* [Task instructions]:
Please write out the complete listing that follows, exactly as it reads.

* [Data block]:
#####
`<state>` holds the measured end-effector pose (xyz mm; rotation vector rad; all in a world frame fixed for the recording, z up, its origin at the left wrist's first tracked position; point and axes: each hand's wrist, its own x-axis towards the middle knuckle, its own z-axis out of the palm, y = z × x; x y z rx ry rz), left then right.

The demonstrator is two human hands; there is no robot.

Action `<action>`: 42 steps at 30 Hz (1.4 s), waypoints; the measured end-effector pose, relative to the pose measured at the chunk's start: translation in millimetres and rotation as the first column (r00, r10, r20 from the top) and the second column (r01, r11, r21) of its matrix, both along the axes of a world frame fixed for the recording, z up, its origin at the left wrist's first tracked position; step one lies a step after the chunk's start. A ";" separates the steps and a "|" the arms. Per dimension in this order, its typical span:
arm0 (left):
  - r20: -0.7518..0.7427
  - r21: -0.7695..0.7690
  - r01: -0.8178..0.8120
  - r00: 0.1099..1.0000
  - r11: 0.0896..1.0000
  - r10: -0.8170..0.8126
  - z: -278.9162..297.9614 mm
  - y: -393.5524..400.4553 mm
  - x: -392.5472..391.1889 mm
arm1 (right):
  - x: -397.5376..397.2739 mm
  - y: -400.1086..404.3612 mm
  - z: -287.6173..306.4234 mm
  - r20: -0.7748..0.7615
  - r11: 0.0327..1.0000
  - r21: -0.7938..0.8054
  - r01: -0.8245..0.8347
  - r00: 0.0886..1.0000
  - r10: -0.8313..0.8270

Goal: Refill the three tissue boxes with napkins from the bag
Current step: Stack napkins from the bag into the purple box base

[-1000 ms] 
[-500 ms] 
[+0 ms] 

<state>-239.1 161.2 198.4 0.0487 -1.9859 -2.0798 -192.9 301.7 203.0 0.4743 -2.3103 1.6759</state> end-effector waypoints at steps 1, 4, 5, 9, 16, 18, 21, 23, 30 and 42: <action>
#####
* [Reply]:
`<state>` holds the measured end-effector pose (xyz mm; rotation vector rad; all in a world frame fixed for the recording, z up, its origin at the left wrist's first tracked position; point and axes: each hand's wrist, its own x-axis towards the middle knuckle, its own z-axis out of the palm, y = z × x; x y z rx ry rz), left then right.

The demonstrator is two human hands; there is no robot.

Action `<action>`: 42 steps at 30 Hz (1.4 s), waypoints; the measured end-effector pose, relative to the pose measured at the chunk's start: translation in millimetres and rotation as the first column (r00, r10, r20 from the top) and the second column (r01, r11, r21) of its matrix, both along the axes of a world frame fixed for the recording, z up, its origin at the left wrist's first tracked position; step one lies a step after the chunk's start. A ";" separates the steps and a "|" the arms. Per dimension in this order, its typical span:
arm0 (left):
  - r20: -0.7518..0.7427
  - r21: -0.7695..0.7690
  - r01: -0.8178..0.8120
  - r00: 0.1099..1.0000
  - r11: 0.0896..1.0000
  - r10: -0.8170..0.8126
  - z: -278.9162..297.9614 mm
  - y: -393.5524..400.4553 mm
  - x: -392.5472..391.1889 mm
arm1 (right):
  - x: -397.5376..397.2739 mm
  - y: -400.1086..404.3612 mm
  - z: -287.6173..306.4234 mm
  - r20: -0.7748..0.7615
  - r11: 0.0327..1.0000
  - r21: -0.7938..0.8054
  - r01: -0.8245..0.8347
  - r00: 0.0886..1.0000
  - r10: -0.8313..0.8270

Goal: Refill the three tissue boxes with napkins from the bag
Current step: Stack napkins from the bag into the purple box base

[-1000 ms] 
[-500 ms] 
[+0 ms] 

<state>-239.1 161.2 198.4 0.0487 -1.9859 -2.0798 -192.9 301.7 203.0 0.4743 -2.3103 1.6759</state> end-effector waypoints at steps 1, 4, 5, 9, 16, 18, 21, 23, 30 and 42: <action>

There is no more to this output.